In the next phase, our marketing creates Interest in what we have to offer. Interest results when your marketing grabs the prospects’ attention and often is the direct result of an initial offer (e.g., a money magnet offer) that captures their attention. We must create interest, or we will never get the prospects to progress any further toward buying.

It is very tempting to try and “short-circuit” the process and jump straight to the close… FAIL!  How many times our impatience comes back to bite us.  Good things cannot be rushed – and a sale is a very good thing!

Continuing our HDTV example, our presentation of benefits and features, cool-looking pictures and demo videos trigger increased interest, because we realize we can now watch sports in high-definition, and then the seller really grabs our attention with a great price for a nice HD TV unit. You need to create the same level of incremental interest with your online marketing processes.

Interested prospects become open to learning more about what you have to say and offer. If your messages and product offerings resonate with the prospects, Desire begins to build in their mind. They are now evaluating various aspects of what you have to offer and they now have decided that they “want it” but aren’t yet ready to buy—they still have questions and concerns that you must address.

At this stage, they will likely be involved in various “self-talk” about where they’d put that new HDTV, how they are going to justify spending the money on it, and where that money will actually come from.  It is very important not to disrupt this thought process.

In the next stage, we begin a Bonding process with the prospect.

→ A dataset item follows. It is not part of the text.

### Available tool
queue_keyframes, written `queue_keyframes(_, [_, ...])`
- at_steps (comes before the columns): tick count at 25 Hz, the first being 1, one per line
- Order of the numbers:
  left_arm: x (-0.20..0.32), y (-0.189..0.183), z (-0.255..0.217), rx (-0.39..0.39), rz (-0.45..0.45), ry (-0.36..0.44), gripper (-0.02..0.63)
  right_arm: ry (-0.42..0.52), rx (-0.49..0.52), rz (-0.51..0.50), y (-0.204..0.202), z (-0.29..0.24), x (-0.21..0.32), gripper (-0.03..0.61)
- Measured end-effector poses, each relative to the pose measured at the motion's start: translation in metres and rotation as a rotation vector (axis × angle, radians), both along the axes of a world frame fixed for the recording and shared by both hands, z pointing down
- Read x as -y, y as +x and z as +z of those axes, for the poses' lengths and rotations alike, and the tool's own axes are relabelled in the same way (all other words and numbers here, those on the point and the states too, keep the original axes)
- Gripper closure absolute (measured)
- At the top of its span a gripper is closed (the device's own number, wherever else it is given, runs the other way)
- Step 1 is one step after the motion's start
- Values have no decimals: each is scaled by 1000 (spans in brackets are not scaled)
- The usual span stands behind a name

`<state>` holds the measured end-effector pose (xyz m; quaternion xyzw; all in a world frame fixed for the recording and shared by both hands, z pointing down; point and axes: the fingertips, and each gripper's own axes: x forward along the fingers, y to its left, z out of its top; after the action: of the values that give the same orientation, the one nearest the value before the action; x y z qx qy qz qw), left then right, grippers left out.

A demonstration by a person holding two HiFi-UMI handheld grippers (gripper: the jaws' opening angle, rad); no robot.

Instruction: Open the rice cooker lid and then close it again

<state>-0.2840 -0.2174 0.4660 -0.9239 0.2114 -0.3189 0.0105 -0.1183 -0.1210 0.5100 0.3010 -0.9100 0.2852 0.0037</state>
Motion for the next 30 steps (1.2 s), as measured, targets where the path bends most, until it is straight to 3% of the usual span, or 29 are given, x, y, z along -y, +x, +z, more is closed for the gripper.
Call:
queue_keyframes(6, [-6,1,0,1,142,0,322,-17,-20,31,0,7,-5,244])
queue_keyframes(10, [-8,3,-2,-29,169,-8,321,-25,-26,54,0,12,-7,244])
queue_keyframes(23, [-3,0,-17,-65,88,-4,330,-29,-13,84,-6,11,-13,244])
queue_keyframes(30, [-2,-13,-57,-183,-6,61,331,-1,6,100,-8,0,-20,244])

We begin to create strong associations in their minds that bond them to the product. For example, GoDaddy.com uses NASCAR racing and high-profile racers like Danica Patrick as one way of bonding with their target audience. Racing has absolutely nothing to do with domain names, but it has everything to do with bonding and credibility (and sex sells like nothing else through association).

You can bond with your prospects in a variety of ways: by entertaining or amusing them, by giving them free stuff they enjoy and get immediate value from, and by sharing stories they identify with, among other ways.

What you are really doing during the bonding phase is anchoring positive, motivating associations between you, your site and/or product within the prospect’s mind. This is incredibly powerful when done correctly, as it begins to create a “preference” for you and your product vs. the prospect’s alternatives.

Remember that metaphorical “Bridge of Trust” across the “Chasm of Doubt” we talked about earlier? In the next phase, your prospect will reach a critical state of Trust for you—at least enough to consider buying from you. Everything you have done up until now has either created trust, eroded trust, or had no impact on trust development at all.

Avoid any marketing that causes suspicion or detracts from your prospects’ trust in you. For example, have you ever received an email from a marketer where the email subject line says something designed to grab your attention and get you to open that email? So, you open it. Inside the email, the content has absolutely nothing to do with the subject line and there’s some vain attempt to bridge from that subject line to the actual email content.

How do you suppose this makes your prospects feel?  When it happens to me, I feel tricked. Tricking your prospects is not a way to build a trusting relationship!  In fact, it says you care more about getting your way (making that sale) more than you do about your prospective customer.  This is not lost on most people.

Instead, our actions need to build trust and reinforce that we are trustworthy. Many aspects of our marketing can act together so that prospects begin to trust us.

Creating trust is a complex topic. Fortunately, there are many proven ways to develop trust and help your prospects across the Chasm of Doubt.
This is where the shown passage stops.